§ **Work instruction**
Go to the line holding "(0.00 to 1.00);" in the entries below and write out exactly every line down to and including the line holding "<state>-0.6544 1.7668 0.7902".

§ **Entries supplied**

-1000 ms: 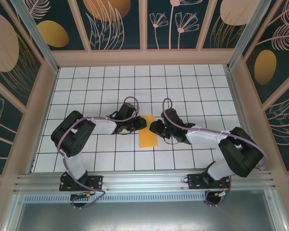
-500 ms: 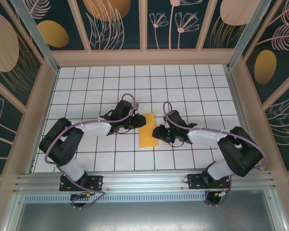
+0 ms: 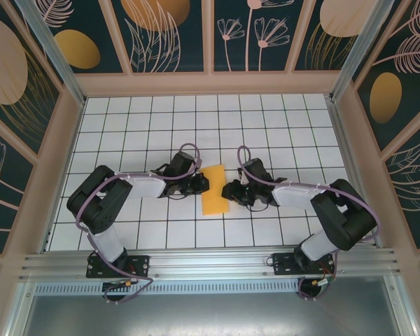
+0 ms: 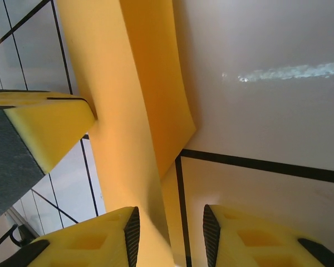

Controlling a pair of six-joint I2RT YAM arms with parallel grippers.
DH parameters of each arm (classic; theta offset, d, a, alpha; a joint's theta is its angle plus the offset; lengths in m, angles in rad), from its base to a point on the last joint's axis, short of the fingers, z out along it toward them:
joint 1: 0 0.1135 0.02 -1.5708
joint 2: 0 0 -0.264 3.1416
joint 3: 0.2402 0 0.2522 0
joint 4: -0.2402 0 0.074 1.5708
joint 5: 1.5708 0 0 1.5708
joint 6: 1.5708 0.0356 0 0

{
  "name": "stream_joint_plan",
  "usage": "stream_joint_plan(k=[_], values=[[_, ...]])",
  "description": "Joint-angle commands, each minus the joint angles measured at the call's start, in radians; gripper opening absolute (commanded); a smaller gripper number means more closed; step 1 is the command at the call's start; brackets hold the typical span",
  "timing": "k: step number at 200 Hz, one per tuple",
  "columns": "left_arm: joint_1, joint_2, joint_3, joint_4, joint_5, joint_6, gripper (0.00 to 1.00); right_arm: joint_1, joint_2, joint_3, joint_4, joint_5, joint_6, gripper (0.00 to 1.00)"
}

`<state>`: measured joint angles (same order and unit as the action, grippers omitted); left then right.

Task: Fold a paper plane with a square sheet of paper (pick it up from the middle)
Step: Third fold the triangle at the center of the table.

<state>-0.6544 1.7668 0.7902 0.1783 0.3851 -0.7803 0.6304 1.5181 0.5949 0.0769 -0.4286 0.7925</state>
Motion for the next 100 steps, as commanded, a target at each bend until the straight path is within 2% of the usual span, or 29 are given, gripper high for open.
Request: stream_joint_plan(k=[1, 100], values=[[0.001, 0.026, -0.009, -0.028, 0.004, 0.038, 0.11, -0.02, 0.027, 0.032, 0.026, -0.053, -0.039, 0.38], [0.002, 0.046, -0.003, -0.04, 0.004, 0.087, 0.11, -0.071, 0.098, 0.074, 0.049, -0.148, -0.09, 0.36]])
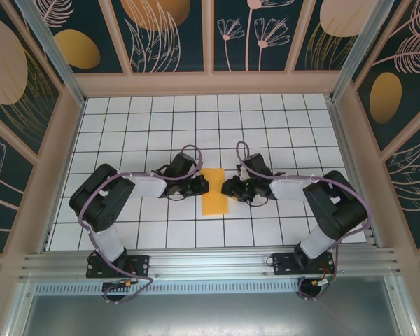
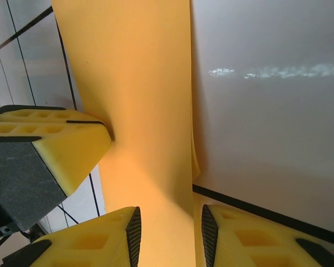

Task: Fold a paper plane with a square sheet of paper (pick it up from the middle)
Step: Third fold the triangle at the center of the table.

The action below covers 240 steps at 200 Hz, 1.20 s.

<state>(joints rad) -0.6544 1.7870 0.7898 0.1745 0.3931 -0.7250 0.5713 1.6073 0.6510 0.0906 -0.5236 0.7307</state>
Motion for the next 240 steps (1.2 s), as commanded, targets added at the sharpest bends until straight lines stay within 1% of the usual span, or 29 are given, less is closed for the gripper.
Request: stream_joint_plan(k=[1, 38, 63, 79, 107, 136, 215, 240], values=[[0.002, 0.026, -0.003, -0.035, -0.004, 0.033, 0.11, -0.011, 0.009, 0.019, 0.035, -0.054, -0.028, 0.36], [0.002, 0.027, 0.009, -0.029, 0.004, 0.043, 0.11, -0.013, 0.025, 0.035, 0.047, -0.105, -0.038, 0.32], [0.001, 0.029, 0.018, -0.035, 0.003, 0.049, 0.12, -0.016, 0.036, 0.042, 0.037, -0.093, -0.037, 0.32], [0.002, 0.031, 0.022, -0.038, 0.002, 0.05, 0.12, -0.017, 0.02, 0.039, 0.016, -0.055, -0.035, 0.3], [0.002, 0.026, 0.016, -0.035, -0.003, 0.048, 0.12, -0.018, 0.01, 0.015, 0.039, -0.061, -0.009, 0.32], [0.001, 0.025, 0.019, -0.043, -0.002, 0.049, 0.12, -0.019, 0.005, -0.011, 0.034, -0.023, 0.02, 0.33], [0.002, 0.013, 0.02, -0.052, -0.01, 0.047, 0.12, -0.013, 0.018, -0.041, 0.085, -0.032, 0.055, 0.32], [0.002, 0.01, 0.02, -0.053, -0.013, 0.046, 0.13, -0.014, -0.018, -0.052, 0.051, 0.027, 0.054, 0.33]])
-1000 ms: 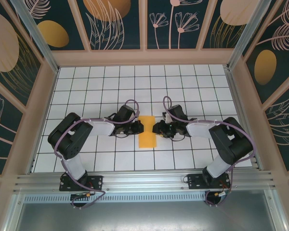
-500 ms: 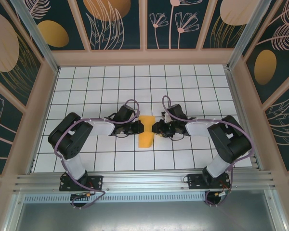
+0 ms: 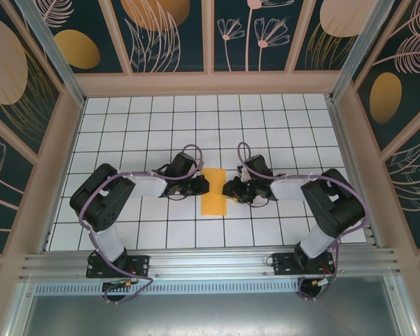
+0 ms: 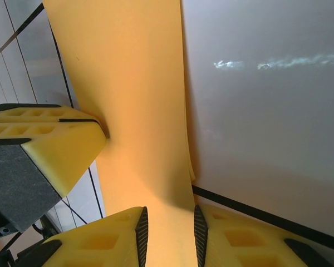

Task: Fold a paper plane with a square sheet of paper (pick it up from the middle)
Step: Third fold the triangle at the center of the table.

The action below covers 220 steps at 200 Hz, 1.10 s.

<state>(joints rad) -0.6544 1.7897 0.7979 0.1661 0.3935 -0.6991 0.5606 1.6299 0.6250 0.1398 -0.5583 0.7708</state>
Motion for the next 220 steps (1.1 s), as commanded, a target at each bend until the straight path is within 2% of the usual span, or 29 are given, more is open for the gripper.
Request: stream_joint_plan(k=[1, 33, 65, 145, 190, 220], values=[[0.002, 0.008, 0.012, -0.045, -0.014, 0.021, 0.12, -0.003, -0.043, -0.027, 0.0, 0.064, 0.013, 0.33], [0.002, 0.001, 0.007, -0.043, -0.016, 0.018, 0.12, 0.002, -0.056, -0.02, -0.02, 0.098, 0.01, 0.34], [0.001, -0.009, 0.005, -0.037, -0.013, 0.015, 0.13, 0.011, -0.028, -0.022, 0.034, 0.032, 0.018, 0.34], [0.002, -0.015, 0.006, -0.03, 0.004, 0.012, 0.14, 0.027, -0.011, -0.024, 0.09, -0.008, 0.048, 0.32], [0.002, -0.051, 0.007, -0.03, 0.001, 0.021, 0.2, 0.024, -0.007, -0.004, 0.064, -0.003, 0.038, 0.21], [-0.001, -0.16, -0.051, 0.022, 0.004, 0.022, 0.32, 0.021, -0.003, 0.004, 0.048, 0.002, 0.038, 0.12]])
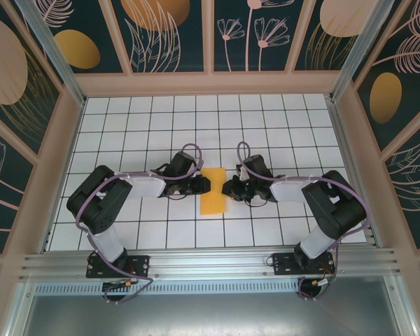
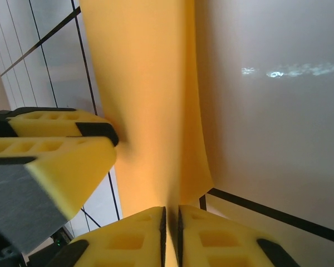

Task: Fold a paper plane with a square sheet of paper (pick it up from the middle)
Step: Third fold the triangle at the center of the table.

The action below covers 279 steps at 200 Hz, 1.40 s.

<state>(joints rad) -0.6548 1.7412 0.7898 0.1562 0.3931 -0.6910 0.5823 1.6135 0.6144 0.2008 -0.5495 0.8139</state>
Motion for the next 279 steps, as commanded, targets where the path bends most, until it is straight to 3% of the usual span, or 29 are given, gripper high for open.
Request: stream_joint_plan(k=[1, 27, 85, 151, 202, 234, 279], values=[[-0.001, -0.117, -0.046, 0.034, 0.004, 0.015, 0.32, -0.001, 0.013, 0.015, -0.014, -0.007, -0.005, 0.12], [-0.049, -0.244, -0.103, 0.024, -0.038, 0.085, 0.39, -0.002, 0.008, 0.018, -0.014, -0.007, 0.003, 0.09], [-0.292, -0.403, -0.182, -0.112, -0.341, 0.189, 0.53, -0.007, 0.001, 0.012, 0.012, -0.037, 0.038, 0.07], [-0.529, -0.182, -0.06, -0.132, -0.631, 0.22, 0.6, -0.006, 0.002, 0.007, 0.025, -0.052, 0.057, 0.08], [-0.57, -0.083, 0.016, -0.177, -0.771, 0.233, 0.64, -0.005, -0.004, 0.01, 0.022, -0.05, 0.056, 0.09], [-0.573, -0.071, 0.031, -0.197, -0.831, 0.231, 0.57, -0.005, -0.004, 0.011, 0.01, -0.048, 0.047, 0.09], [-0.574, -0.132, 0.003, -0.153, -0.796, 0.242, 0.28, -0.007, -0.002, 0.011, -0.002, -0.037, 0.036, 0.11]])
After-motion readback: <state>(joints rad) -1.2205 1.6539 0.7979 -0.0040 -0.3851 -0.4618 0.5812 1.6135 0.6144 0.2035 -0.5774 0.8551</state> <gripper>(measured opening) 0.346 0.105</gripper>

§ **Written reply**
  "columns": "left_arm: joint_1, joint_2, joint_3, joint_4, joint_5, joint_6, gripper (0.00 to 1.00); right_arm: joint_1, joint_2, joint_3, joint_4, joint_5, joint_6, gripper (0.00 to 1.00)"
}

`<state>`: measured joint angles (same order and unit as the action, grippers omitted); left then right.

Task: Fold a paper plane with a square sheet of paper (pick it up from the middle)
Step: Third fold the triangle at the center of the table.

<state>-0.6544 1.7668 0.7902 0.1783 0.3851 -0.7803 0.6304 1.5181 0.5949 0.0769 -0.4286 0.7925</state>

The answer given is complete as it stands.